WORK INSTRUCTION:
Filter the listing so that only lines with the word "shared" remain.

******************************

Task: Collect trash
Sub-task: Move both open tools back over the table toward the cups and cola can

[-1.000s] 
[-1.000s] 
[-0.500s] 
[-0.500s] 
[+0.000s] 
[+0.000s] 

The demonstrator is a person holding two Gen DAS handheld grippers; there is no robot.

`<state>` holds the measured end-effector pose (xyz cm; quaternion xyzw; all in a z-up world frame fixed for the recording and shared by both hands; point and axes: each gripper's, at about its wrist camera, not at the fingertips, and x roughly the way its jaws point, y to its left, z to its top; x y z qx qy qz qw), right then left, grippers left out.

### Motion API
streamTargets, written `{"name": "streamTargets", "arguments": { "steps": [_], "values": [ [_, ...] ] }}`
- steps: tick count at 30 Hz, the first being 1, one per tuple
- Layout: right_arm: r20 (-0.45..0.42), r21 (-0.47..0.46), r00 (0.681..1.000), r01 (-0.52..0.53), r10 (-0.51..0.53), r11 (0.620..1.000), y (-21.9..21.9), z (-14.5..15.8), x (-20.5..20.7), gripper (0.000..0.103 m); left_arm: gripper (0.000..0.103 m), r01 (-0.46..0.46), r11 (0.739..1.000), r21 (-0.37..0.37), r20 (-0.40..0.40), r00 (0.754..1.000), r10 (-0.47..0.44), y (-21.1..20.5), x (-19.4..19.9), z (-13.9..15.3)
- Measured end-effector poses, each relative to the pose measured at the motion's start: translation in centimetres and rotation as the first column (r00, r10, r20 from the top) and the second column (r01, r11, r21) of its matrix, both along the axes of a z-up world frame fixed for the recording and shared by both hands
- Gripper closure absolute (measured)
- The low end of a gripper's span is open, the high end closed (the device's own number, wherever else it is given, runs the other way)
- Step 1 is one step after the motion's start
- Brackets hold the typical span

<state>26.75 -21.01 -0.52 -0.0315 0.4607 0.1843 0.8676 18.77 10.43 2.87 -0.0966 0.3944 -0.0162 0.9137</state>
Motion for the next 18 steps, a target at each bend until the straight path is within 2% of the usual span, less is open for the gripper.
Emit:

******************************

TASK RESULT:
`<state>` holds the measured end-effector pose (xyz cm; quaternion xyzw; all in a z-up world frame fixed for the recording and shared by both hands; point and axes: each gripper's, at about its wrist camera, not at the fingertips, and x roughly the way its jaws point, y to its left, z to its top; x y z qx qy qz qw), right then left, grippers left out.
- Measured end-effector poses, each relative to the pose measured at the motion's start: translation in centimetres and rotation as the first column (r00, r10, r20 from the top) and the second column (r01, r11, r21) of its matrix, both along the axes of a z-up world frame fixed for the recording and shared by both hands

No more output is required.